A cross-sectional view of the SOI substrate 201 used in this embodiment is shown in FIG. This SOI substrate is a substrate for manufacturing the internal filter 6. The thickness of the support layer 202 was 550 μm, and the thickness of the active layer 203 was 3 μm. The plane orientation is (100). The stopper layer 204 is a 1 μm thick SiO ₂ layer. An etching process of the SOI substrate 201 will be described with reference to cross-sectional views (a) to (f) of FIG.

First, after oxidizing at 1150 ° C. in a water vapor atmosphere to form a SiO ₂ film 205 having a thickness of 1.5 μm on the surface, the front and back SiO ₂ films 205 are patterned with hydrofluoric acid by photolithography. Thereafter, an Al film 206 was sputter-deposited on the SiO ₂ film 205 on the support layer side by 0.8 μm, and the Al film 206 was patterned with a 1% hydrofluoric acid aqueous solution by photolithography (FIG. 8A). .

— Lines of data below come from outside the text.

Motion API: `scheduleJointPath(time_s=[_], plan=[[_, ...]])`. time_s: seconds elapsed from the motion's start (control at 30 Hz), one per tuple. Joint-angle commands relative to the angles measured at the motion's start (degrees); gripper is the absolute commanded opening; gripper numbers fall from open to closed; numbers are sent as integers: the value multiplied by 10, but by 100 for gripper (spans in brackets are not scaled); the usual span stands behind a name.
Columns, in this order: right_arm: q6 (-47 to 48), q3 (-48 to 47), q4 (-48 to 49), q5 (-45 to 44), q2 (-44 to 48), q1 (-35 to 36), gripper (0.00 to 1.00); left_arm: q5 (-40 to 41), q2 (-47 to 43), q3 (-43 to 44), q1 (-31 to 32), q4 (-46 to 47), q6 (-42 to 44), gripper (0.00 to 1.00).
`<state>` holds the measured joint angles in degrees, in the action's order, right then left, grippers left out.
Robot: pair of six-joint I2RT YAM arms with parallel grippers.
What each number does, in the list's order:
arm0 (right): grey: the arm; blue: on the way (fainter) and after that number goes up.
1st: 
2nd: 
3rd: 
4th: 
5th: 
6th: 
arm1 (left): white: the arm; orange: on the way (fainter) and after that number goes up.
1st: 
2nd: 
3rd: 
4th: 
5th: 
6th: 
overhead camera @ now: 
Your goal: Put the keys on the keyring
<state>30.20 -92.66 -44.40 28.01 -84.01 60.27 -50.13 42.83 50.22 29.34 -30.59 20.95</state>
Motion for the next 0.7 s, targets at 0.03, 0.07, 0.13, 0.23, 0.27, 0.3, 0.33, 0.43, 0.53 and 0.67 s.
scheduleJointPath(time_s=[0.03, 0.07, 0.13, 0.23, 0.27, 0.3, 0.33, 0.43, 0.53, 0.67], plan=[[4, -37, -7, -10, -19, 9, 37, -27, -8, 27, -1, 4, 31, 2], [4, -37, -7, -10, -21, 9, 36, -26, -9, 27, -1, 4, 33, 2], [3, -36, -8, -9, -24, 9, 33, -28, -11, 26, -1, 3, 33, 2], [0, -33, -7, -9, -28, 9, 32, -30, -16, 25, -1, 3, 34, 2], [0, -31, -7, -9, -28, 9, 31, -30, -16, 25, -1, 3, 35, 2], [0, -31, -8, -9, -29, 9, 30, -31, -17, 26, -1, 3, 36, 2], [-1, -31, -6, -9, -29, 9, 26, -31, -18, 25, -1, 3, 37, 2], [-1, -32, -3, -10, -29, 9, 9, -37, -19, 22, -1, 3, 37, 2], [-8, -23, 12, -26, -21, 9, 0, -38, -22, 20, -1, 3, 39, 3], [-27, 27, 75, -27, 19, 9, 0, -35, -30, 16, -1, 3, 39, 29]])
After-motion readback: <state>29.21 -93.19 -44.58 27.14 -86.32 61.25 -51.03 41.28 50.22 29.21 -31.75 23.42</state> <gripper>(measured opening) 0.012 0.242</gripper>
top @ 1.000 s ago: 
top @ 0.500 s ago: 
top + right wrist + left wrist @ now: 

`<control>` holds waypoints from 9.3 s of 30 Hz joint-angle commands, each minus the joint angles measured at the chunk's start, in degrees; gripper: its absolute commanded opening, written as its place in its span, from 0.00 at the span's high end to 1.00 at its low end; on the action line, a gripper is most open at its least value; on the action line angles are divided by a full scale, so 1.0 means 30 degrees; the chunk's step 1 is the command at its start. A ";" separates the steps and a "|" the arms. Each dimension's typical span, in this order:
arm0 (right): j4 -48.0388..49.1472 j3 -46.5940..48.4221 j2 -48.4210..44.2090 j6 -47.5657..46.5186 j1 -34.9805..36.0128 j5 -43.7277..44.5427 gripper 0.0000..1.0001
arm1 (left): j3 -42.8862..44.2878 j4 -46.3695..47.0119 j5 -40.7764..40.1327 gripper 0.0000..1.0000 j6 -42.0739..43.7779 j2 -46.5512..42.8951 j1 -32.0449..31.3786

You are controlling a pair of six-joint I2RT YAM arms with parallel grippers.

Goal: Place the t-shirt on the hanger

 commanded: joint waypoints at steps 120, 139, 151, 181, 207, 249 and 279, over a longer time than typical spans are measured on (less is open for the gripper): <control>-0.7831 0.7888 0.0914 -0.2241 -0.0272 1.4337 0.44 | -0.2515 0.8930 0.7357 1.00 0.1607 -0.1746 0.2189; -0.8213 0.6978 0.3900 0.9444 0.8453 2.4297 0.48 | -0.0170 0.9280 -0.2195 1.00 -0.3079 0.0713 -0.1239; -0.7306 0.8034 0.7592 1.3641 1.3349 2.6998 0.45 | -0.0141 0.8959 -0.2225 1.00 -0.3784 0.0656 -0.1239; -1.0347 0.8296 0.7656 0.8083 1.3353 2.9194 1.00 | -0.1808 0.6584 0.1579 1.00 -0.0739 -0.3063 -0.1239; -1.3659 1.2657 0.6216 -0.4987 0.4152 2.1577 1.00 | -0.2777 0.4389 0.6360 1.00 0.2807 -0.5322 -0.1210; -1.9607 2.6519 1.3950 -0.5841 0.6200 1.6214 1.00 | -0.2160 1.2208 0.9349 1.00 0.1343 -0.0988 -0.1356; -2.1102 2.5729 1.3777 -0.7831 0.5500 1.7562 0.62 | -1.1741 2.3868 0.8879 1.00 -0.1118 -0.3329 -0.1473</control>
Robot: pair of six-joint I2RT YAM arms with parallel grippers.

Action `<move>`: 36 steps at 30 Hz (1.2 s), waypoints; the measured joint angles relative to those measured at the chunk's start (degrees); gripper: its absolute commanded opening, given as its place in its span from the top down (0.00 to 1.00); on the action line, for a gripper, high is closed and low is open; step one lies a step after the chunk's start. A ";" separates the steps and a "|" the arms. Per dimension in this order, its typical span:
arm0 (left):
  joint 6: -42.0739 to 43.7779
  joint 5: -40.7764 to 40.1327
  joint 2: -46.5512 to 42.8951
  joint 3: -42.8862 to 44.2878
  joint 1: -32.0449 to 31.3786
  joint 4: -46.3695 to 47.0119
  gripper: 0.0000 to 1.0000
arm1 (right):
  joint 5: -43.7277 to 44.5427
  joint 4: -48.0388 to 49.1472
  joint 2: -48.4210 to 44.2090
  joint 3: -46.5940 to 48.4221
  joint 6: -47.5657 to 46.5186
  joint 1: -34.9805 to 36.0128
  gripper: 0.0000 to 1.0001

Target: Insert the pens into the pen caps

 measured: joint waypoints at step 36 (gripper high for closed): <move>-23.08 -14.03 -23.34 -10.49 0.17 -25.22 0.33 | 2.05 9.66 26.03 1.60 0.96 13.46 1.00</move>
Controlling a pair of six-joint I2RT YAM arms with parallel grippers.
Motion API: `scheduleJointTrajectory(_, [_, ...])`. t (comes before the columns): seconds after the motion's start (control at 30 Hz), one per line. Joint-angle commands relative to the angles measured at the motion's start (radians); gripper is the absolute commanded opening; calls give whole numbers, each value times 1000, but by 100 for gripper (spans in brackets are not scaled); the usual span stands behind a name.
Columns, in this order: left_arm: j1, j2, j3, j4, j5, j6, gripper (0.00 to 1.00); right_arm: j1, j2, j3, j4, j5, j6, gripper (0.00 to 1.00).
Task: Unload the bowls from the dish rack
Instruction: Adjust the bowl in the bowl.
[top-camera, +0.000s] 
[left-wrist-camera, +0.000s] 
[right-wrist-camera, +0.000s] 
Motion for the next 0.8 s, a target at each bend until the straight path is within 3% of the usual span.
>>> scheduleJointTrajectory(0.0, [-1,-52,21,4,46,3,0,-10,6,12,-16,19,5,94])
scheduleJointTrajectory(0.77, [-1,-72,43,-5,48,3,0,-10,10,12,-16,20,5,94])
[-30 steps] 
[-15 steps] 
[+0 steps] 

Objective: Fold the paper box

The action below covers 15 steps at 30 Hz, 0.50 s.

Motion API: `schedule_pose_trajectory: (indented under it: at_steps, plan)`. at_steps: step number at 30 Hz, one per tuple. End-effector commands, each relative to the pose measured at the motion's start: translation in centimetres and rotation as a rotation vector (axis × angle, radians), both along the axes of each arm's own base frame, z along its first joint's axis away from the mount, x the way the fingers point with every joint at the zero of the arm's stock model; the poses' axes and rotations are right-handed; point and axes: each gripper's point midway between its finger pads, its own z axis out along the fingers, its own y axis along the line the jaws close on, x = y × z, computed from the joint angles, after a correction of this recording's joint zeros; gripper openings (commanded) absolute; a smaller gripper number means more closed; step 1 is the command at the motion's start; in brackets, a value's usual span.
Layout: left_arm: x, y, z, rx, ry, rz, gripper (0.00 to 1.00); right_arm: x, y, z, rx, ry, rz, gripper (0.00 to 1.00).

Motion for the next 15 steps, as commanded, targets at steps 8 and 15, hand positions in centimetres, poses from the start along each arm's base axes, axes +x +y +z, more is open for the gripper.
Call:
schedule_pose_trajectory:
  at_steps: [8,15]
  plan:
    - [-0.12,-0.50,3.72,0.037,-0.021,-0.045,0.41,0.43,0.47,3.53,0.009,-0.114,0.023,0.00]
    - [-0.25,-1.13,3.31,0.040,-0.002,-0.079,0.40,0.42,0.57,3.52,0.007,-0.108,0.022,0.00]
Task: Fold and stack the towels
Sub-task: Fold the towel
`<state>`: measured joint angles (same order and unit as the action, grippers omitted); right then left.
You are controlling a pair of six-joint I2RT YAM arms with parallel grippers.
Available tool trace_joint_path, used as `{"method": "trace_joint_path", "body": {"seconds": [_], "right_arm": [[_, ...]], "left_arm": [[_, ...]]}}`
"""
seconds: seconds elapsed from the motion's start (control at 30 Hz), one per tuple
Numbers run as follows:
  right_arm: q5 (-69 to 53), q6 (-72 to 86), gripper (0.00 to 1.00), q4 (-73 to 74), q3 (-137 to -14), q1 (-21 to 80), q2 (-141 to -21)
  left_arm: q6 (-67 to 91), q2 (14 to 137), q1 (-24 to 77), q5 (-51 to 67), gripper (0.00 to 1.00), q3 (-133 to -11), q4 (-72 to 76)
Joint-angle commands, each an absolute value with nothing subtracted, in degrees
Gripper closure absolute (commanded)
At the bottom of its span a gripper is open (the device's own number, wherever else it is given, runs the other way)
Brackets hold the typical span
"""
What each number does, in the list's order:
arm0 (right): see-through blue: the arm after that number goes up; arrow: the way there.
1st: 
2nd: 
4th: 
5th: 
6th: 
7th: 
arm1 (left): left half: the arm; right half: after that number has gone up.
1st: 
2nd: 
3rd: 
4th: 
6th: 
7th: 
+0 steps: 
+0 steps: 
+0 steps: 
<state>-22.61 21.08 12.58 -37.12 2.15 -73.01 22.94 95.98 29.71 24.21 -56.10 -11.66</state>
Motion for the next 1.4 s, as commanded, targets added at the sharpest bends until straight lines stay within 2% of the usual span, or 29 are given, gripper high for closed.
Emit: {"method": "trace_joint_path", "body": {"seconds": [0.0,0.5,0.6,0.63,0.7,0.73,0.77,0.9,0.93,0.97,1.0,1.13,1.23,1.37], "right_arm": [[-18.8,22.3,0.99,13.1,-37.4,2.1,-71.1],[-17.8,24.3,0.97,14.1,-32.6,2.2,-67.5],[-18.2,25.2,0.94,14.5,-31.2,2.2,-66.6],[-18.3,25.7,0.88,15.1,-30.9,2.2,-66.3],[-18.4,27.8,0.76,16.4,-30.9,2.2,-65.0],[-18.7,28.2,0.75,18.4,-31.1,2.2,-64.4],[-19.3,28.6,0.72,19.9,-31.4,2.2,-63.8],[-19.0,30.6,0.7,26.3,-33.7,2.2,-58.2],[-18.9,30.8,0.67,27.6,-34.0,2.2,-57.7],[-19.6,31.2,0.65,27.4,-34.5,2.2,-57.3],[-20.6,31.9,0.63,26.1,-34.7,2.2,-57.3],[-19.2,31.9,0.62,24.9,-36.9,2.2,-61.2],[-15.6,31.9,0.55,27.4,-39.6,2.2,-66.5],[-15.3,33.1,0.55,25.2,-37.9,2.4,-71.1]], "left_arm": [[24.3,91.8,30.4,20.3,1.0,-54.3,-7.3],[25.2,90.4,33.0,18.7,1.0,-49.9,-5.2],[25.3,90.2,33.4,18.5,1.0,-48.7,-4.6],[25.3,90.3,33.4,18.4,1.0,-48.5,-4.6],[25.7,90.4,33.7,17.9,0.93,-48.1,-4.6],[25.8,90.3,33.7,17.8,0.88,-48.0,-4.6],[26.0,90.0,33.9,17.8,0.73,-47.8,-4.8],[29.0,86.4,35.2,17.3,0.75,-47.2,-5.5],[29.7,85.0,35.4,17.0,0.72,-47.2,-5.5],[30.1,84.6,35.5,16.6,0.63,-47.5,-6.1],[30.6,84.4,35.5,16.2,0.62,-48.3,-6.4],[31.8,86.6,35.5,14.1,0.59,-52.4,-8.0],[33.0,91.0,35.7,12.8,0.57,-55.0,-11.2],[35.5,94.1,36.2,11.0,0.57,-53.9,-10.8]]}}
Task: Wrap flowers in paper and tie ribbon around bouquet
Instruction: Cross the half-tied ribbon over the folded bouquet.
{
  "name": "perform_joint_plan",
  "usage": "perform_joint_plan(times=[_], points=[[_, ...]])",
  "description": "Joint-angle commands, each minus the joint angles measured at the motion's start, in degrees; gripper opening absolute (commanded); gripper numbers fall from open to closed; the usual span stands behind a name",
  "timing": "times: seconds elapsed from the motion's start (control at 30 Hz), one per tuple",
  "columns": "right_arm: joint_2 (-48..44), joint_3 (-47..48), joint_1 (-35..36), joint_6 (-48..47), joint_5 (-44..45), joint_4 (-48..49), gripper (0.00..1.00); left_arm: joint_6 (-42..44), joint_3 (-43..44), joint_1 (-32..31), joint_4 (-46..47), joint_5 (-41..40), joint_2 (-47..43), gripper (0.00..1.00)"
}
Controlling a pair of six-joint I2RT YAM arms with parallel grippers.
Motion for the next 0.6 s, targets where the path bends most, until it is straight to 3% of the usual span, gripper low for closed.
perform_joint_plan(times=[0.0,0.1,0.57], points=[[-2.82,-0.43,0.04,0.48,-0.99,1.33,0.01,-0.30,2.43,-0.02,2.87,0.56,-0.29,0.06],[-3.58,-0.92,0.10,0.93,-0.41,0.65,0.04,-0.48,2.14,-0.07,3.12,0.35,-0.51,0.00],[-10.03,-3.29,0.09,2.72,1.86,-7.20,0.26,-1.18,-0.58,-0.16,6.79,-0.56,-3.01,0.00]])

Next, using a high frequency inductively coupled plasma reactive ion etching apparatus (not shown), dry etching was performed using the Al film 206 as a mask, and the support layer 202 side was etched by about 200 μm (FIG. 8B). Thereby, the first filter 16 and the communication groove 18 are formed. The Al film 206 is dissolved and removed with a 1% hydrofluoric acid aqueous solution to expose the SiO ₂ film 205 on the surface (FIG. 8C). Next, etching is performed up to the stopper layer 204 using the SiO ₂ film 205 as a mask (FIG. 8D).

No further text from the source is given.